Despite growing awareness about the high rates of suicide among men, research is still needed to examine men’s mental health challenges. Existential psychology, with its focus on questions of meaning and value, may bring new insights that can aid in this examination. To better understand men’s psychological well-being, a recent study by researchers at McGill University and the University of British Columbia investigated the prospective connection between the presence of meaning in life and psychological distress among men.
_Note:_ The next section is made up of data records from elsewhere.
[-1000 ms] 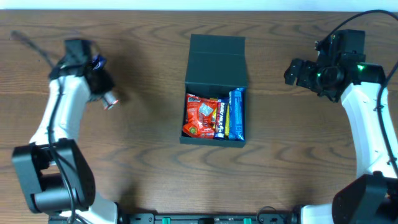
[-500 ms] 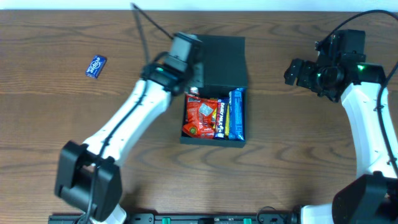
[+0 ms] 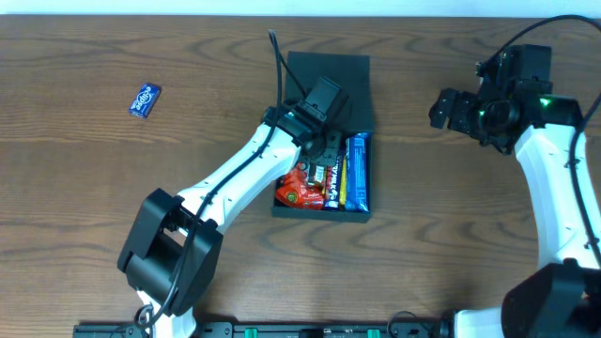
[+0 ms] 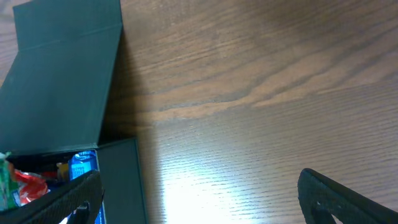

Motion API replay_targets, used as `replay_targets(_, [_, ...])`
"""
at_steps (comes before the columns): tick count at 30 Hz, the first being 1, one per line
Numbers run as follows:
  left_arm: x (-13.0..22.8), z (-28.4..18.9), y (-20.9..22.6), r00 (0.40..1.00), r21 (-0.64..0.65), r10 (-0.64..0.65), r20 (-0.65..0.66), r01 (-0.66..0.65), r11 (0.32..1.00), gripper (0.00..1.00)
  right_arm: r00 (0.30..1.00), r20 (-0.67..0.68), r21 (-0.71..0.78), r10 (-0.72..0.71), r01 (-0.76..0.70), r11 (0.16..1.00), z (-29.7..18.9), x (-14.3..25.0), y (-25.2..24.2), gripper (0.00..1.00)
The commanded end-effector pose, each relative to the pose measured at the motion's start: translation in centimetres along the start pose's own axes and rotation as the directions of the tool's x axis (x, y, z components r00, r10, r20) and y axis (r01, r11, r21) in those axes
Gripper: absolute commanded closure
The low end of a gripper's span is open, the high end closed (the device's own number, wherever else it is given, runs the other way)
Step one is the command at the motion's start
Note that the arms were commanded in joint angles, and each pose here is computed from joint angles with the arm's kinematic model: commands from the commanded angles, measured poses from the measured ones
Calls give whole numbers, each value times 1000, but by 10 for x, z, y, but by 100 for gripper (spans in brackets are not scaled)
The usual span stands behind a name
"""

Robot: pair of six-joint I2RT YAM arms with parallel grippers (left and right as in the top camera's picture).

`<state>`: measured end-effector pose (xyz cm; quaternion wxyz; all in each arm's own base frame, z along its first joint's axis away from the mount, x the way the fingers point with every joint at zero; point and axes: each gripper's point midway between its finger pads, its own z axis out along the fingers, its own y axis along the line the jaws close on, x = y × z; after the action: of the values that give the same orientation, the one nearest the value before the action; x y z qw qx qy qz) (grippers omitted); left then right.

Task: Pack container
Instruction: 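Carry the green bar into the box and release it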

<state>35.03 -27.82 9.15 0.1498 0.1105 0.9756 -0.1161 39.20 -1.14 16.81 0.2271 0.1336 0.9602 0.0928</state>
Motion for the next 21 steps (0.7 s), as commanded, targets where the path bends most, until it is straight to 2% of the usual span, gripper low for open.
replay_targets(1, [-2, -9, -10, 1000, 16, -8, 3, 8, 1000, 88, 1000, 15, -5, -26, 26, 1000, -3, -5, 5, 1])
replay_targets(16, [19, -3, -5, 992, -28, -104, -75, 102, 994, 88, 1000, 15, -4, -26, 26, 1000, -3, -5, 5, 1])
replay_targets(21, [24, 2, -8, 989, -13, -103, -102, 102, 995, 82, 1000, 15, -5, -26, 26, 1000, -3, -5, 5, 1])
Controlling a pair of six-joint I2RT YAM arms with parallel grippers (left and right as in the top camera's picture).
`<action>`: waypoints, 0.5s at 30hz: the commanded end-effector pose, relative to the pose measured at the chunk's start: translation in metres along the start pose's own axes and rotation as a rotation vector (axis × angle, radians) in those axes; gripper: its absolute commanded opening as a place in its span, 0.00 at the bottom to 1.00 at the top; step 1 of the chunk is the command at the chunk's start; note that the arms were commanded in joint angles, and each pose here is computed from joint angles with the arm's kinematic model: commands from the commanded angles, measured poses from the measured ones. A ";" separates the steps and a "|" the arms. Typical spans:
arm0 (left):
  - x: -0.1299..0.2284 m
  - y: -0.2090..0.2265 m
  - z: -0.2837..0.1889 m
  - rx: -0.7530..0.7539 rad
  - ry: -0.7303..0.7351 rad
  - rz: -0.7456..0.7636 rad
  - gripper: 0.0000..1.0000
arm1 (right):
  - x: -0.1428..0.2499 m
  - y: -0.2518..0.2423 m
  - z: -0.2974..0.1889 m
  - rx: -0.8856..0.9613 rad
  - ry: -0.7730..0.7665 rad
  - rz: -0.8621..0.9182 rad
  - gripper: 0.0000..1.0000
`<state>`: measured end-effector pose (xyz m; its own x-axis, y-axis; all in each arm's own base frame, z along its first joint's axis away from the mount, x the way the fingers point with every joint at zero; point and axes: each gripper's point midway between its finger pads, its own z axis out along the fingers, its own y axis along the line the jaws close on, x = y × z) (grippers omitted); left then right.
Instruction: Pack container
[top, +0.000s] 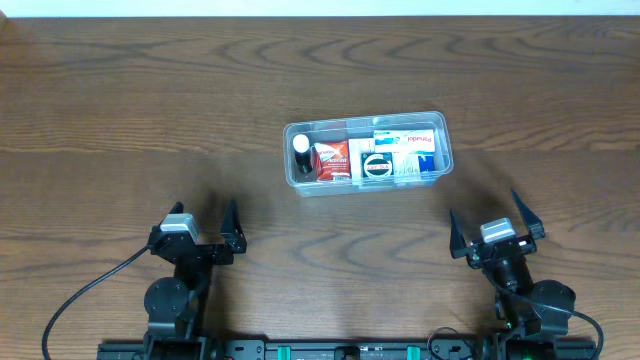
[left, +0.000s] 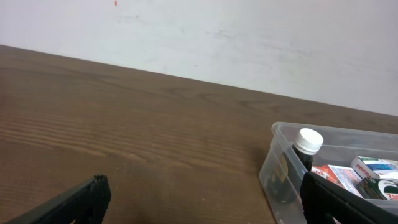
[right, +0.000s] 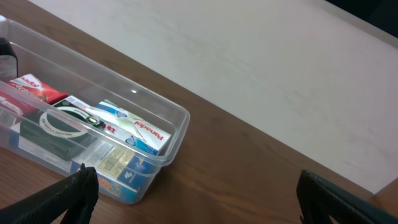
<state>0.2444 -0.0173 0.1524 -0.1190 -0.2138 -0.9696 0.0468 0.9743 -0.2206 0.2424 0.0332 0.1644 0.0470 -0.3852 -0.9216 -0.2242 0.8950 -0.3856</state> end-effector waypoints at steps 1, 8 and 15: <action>0.014 0.004 0.001 -0.015 0.043 0.011 0.98 | 0.000 0.001 0.000 -0.001 -0.001 -0.011 0.99; 0.014 0.004 0.001 -0.016 0.043 0.011 0.98 | 0.000 0.001 0.000 -0.001 -0.001 -0.011 0.99; 0.011 0.019 0.000 -0.076 0.030 0.003 0.98 | 0.000 0.001 0.000 -0.001 -0.001 -0.011 0.99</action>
<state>0.2448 -0.0097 0.1524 -0.1123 -0.2174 -0.9696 0.0163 0.9752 -0.2206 0.2424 0.0331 0.1644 0.0469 -0.3853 -0.9216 -0.2238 0.8951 -0.3856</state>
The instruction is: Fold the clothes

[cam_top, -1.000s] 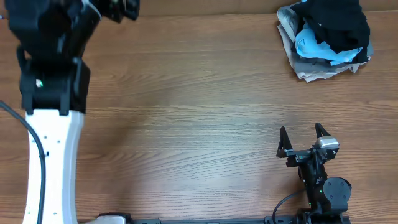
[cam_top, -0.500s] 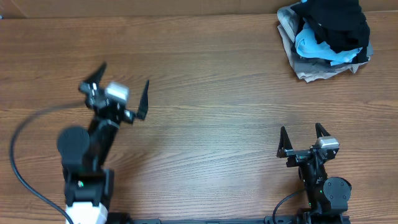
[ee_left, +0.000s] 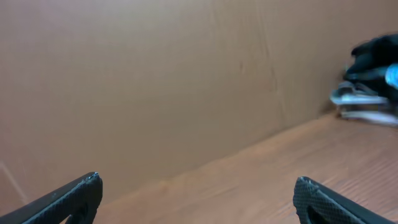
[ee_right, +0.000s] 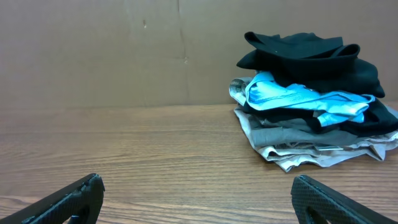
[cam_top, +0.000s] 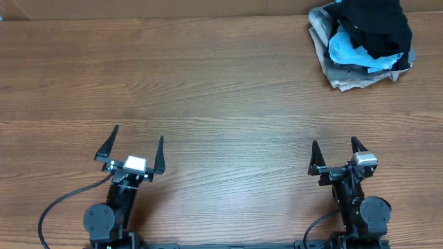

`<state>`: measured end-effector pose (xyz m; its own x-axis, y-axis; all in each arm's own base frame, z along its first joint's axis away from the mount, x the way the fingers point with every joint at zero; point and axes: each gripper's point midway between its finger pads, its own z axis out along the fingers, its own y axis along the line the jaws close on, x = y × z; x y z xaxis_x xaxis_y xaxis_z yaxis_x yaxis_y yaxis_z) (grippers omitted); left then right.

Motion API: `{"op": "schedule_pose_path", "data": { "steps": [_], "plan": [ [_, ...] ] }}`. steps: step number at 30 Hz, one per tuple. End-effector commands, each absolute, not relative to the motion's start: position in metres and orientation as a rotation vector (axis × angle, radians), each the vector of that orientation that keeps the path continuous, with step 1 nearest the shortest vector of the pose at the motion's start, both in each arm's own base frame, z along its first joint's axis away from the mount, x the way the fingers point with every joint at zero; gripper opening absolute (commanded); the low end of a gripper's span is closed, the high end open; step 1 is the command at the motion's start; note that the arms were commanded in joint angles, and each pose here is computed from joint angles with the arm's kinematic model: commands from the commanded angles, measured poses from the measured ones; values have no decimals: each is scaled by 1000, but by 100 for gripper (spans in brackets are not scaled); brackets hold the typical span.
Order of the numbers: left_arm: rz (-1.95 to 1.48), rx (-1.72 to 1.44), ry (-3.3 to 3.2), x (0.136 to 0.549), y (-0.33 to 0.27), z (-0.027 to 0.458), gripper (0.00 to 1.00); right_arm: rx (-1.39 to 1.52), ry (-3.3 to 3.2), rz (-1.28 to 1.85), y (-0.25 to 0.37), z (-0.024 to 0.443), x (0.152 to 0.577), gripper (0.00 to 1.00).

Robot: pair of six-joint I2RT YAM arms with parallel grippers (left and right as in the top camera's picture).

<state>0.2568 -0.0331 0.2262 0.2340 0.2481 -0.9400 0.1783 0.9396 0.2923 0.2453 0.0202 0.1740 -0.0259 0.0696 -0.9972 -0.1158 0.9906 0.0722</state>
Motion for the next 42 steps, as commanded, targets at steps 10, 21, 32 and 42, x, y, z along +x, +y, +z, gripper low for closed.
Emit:
{"op": "schedule_pose_path", "data": {
  "steps": [10,21,32,42],
  "plan": [
    [33,313,1533,250,-20,178,100,-26,1586,144,19,172,246,100],
    [18,296,1590,243,-20,163,100,-26,1586,144,19,172,246,100],
    [-36,242,1599,243,-20,163,100,-26,1586,144,19,172,246,100],
    [-36,243,1599,243,-20,163,100,-26,1586,145,19,172,246,100]
  ]
}}
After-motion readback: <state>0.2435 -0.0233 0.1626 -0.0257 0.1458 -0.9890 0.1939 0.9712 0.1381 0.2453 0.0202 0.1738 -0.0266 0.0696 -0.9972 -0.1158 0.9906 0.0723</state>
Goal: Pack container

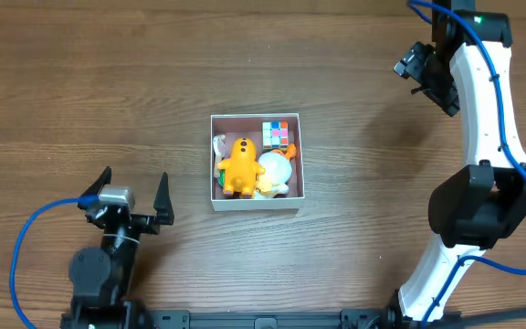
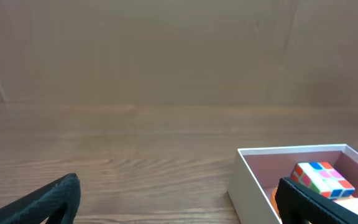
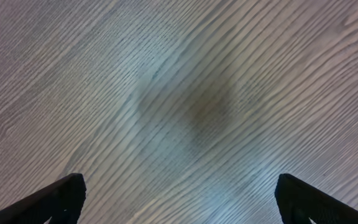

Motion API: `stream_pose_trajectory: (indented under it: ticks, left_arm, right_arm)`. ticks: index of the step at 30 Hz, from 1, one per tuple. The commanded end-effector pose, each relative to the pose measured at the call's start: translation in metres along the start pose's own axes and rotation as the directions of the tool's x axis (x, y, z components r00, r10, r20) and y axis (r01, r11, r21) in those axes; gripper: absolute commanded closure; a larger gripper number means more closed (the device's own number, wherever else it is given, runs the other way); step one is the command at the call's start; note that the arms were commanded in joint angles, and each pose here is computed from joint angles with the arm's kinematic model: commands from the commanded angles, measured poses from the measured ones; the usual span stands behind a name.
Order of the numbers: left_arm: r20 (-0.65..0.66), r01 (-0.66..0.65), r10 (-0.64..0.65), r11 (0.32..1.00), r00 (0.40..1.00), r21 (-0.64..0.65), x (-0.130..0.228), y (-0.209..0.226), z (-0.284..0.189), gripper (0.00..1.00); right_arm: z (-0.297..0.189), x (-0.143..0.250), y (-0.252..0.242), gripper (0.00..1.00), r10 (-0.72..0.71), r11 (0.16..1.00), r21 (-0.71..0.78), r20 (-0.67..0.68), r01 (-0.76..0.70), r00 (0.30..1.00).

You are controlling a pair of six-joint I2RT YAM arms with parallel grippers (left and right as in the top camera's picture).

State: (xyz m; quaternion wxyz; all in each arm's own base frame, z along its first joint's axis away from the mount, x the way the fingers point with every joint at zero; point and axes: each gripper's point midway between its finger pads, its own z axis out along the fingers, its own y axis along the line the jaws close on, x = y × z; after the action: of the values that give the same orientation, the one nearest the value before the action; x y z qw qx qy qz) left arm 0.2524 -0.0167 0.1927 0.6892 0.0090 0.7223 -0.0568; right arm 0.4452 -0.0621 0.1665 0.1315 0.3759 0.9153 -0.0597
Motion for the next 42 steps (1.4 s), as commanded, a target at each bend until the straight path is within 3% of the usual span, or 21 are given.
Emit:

This study of 364 male participants found that those who reported experiencing a greater sense of meaning in their lives were less likely to experience general psychological strain (including depressive and anxiety symptoms). The study went further by investigating two implicated key factors: resilience and loneliness. By examining these factors, the study determined that not only does a greater sense of existential meaning contribute directly to reduced psychological distress, but it also does so indirectly through enhancing resilience and lessening loneliness.

These results suggest that designing and implementing psychotherapeutic interventions to enhance the meaning in men’s lives could bolster their resilience, combat loneliness, and ultimately reduce psychological distress. Next steps in research include identifying the deepest sources of meaning for men across the lifespan.

“In a shifting and increasingly fragmented cultural landscape, greater attention needs to be paid to the existential states of meaning and meaninglessness to support and improve men’s mental health,” says Tyler Brown, a Postdoctoral Fellow in McGill’s Department of Family Medicine and lead author of the study.

The influence of meaning in life on psychological distress among men: A serial multiple mediation model involving resilience and loneliness” by Tyler L. Brown et al. was published in Current Research in Behavioral Sciences.